Regeneración de plantas de Pluchea sagittalis (Lamb.) Cabr. Por cultivo in vitro de lámina foliar.

LUNA, C. V.; SANSBERRO, P.; FLASCHLAND, E.; MROGINSKI, LA

Corrientes

Congreso; 16ta Reunión de Comunicaciones Científicas y Técnicas. Fac. de Cs. Agrarias. UNNE; 2004

UNNE

Con el objeto de desarrollar un sistema que posibilite la clonación de Pluchea sagittalis (“yerba lucero”, “lucera”) se cultivaron trozos de lámina foliar (4 a 5 mm de longitud) extraídos de brotes jóvenes provenientes del establecimiento in vitro de segmentos plurinodales. Los explantes fueron cultivados en un medio químicamente definido, compuesto por NH4NO3, Ca(NO3)2·4H2O, KNO3, MgSO4·7H2O, KH2PO4, NaH2PO4 (0.5, 0.6, 1.3, 0.25, 0.15, 0.17 gr·L-1, respectivamente), micronutrientes y vitaminas de Murashige y Skoog (1962), semisólido (agar 0.65 %) y adicionado con 30 gr·L-1 de sacarosa. Al cabo de 7 días de cultivo, se extrajeron porciones de hojas que fueron subcultivadas en un medio basal de igual composición, con el agregado de ácido naftalenacético (ANA, 0.01-1 mg·L-1) y benciladenina (BAP, 0.5-3 mg·L-1). Los cultivos fueron incubados a 27 ± 2 °C y 14 h de fotoperíodo (116 mmol·m-2·seg-1).
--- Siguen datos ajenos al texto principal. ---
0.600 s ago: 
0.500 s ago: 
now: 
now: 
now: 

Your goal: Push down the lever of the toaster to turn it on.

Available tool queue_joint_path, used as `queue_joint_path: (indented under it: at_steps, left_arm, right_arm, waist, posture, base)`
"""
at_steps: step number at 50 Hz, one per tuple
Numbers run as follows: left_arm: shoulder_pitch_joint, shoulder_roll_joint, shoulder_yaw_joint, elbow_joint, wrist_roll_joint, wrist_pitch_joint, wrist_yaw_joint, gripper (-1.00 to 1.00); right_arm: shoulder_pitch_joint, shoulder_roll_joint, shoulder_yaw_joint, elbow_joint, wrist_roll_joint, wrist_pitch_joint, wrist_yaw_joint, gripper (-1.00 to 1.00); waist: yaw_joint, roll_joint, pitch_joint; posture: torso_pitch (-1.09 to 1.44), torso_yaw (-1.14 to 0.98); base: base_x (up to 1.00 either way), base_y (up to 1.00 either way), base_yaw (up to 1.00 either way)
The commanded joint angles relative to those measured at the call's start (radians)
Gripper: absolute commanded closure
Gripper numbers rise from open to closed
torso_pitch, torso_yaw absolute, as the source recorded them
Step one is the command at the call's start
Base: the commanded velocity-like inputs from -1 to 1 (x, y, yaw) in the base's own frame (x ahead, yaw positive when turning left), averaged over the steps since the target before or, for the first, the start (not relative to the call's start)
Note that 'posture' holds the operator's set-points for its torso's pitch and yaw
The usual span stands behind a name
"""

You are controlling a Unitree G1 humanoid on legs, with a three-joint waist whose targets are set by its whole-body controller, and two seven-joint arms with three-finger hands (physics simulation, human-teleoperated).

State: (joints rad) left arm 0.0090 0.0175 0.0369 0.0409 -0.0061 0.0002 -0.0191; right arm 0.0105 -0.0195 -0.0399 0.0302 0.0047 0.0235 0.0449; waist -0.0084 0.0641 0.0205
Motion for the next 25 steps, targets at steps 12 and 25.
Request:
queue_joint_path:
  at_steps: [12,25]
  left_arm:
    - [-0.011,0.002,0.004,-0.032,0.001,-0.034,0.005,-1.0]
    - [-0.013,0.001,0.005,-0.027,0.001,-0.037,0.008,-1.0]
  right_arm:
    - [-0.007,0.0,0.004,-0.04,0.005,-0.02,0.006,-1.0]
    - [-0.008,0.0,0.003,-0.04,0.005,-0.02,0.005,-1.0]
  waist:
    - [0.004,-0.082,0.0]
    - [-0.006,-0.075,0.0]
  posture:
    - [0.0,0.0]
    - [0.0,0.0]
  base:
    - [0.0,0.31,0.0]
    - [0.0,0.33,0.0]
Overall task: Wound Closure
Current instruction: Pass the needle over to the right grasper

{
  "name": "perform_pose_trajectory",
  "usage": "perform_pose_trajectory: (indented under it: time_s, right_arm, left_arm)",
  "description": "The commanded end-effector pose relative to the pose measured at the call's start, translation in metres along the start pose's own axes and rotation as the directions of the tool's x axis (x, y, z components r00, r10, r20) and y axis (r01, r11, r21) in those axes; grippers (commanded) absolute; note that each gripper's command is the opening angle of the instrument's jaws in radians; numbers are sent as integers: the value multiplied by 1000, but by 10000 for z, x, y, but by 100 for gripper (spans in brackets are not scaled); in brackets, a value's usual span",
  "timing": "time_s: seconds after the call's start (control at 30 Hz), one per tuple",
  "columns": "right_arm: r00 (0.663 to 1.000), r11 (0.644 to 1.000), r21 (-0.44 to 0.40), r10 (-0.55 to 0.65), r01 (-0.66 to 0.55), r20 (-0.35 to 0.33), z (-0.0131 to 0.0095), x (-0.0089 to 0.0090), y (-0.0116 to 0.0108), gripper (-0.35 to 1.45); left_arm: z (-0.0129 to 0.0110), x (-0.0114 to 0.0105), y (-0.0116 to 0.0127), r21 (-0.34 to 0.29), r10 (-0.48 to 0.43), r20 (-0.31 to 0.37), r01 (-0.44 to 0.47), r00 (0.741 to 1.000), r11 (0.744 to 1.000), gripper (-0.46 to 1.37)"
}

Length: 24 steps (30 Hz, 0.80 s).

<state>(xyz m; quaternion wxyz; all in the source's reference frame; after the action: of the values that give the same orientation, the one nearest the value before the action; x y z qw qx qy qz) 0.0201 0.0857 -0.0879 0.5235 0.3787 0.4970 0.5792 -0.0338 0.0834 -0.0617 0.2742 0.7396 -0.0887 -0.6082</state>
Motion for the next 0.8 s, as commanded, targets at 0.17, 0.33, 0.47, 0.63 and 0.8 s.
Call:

Transcurridos 30 días del subcultivo, prácticamente en todos los medios ensayados se formaron vástagos, lográndose los mejores resultados cuando se cultivaron trozos de lámina foliar en medios de cultivo suplementados con ANA (0.1 mg.l-1) y BAP (0.5 mg·L-1), en donde más del 90% de los explantes cultivados brindaron de 6 a 7 brotes adventicios. Posteriormente éstos  fueron subcultivados en un medio sin reguladores del crecimiento vegetal, regenerándose plantas completas al cabo de 40 días desde la inducción. Más del 80% de las plantas obtenidas superaron la etapa de rustificación manifestando un fenotipo normal.